O agricultor José de Jesus Silva Costa, de 42 anos, conhecido como “Jota”, foi encontrado morto com dois tiros no peito pela esposa na manhã desta segunda-feira (10), caído próximo de sua Kombi no KM 8 do Ramal do Brasileirinho, na Zona Rural de Manaus. De acordo com a polícia, a mulher da vítima informou que o mesmo havia cometido suicídio com uma espingarda calibre 20, que estava ao lado do corpo, mas a perícia aponta indícios de um possível homicídio de acordo com os materiais colhidos no local do crime. O caso será investigado.

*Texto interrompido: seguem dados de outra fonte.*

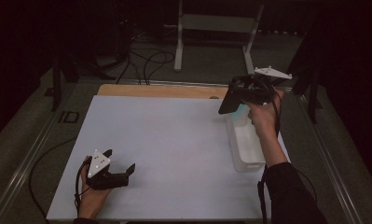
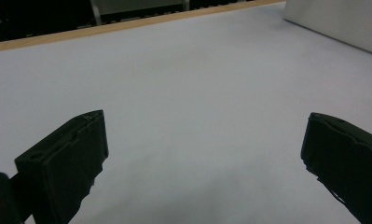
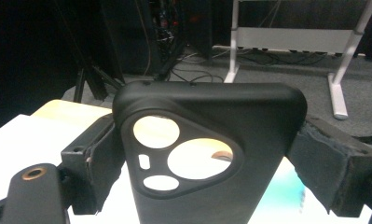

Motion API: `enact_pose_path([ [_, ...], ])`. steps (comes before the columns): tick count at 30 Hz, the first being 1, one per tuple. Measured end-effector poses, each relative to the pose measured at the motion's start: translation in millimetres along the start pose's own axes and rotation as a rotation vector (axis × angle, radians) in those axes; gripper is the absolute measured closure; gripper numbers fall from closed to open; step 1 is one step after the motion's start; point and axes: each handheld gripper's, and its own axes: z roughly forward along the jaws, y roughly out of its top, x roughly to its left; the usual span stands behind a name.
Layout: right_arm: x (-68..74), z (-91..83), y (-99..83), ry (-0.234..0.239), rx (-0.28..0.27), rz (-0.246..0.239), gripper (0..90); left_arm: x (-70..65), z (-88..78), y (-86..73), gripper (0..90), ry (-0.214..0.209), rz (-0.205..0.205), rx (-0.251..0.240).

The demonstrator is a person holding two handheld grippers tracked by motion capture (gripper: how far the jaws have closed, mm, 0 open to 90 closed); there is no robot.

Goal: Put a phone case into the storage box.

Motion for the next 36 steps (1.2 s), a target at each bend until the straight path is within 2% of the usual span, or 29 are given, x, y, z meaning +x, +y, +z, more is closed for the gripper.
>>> enact_pose_path([
  [20, -23.9, -5.0, -4.6, -0.08, 0.012, 0.018, 14.6, 0.0, -0.7, 0.1, 1.1, 0.003, -0.002, -0.005],
  [36, -39.5, -0.7, -14.2, -0.136, 0.039, 0.035, 14.5, 0.6, -1.7, 0.1, 1.1, 0.01, -0.007, -0.016],
])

A morte do agricultor aconteceu por volta das 6h. Segundo populares, a vítima era acostumada a sair neste horário para trabalhar e chegou a abrir a porta do veículo quando recebeu os tiros. Segundo a mulher de José, que não teve o nome revelado, a arma pertencia a família e foi usada possivelmente pelo marido para tirar a própria vida.

O corpo estava estendido ao lado da Kombi, com a porta do motorista aberta, e arma de fogo ao seu lado. José foi atingido por dois tiros no peito, na altura do coração. A dona de casa e esposa da vítima disse que o marido passou dois meses no Piauí e havia chegado há dois dias. Ao retornar da viagem, ele chegou a comentar em casa que havia cometido algo de errado no outro Estado, mas que não contaria por medo.

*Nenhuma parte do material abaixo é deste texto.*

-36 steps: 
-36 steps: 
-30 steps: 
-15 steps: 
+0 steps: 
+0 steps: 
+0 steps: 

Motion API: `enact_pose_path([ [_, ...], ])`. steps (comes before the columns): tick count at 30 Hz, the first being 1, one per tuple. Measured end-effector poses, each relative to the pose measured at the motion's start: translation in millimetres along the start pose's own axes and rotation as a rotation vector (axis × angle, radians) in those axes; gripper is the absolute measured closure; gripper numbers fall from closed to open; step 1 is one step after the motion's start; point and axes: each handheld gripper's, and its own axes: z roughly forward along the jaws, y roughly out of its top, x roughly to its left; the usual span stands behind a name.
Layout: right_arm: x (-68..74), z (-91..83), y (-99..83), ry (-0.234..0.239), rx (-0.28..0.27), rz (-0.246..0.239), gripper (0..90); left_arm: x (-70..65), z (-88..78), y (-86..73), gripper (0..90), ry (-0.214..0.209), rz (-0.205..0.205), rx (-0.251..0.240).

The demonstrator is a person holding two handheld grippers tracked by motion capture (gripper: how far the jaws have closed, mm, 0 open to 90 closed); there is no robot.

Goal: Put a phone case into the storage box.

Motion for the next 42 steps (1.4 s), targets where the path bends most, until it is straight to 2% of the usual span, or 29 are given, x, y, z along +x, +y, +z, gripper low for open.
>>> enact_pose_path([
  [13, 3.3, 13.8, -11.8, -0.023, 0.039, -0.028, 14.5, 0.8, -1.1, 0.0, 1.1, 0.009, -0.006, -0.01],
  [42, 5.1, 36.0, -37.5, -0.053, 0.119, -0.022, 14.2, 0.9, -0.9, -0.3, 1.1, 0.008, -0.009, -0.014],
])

Peritos do Instituto de Criminalística (I.C) estiveram no local e declararam que, segundo as características da cena do crime, é difícil que José tenha cometido suicídio. Tendo em vista, que um tiro na altura do coração já o mataria e ele não teria tempo para atirar a segunda vez, o tamanho do cano da espingarda não permitiria que ele mesmo atirasse, entre outras evidências.

O corpo foi removido pelo Instituto Médico Legal (IML) e o caso será investigado pela polícia após o resultado da perícia no local.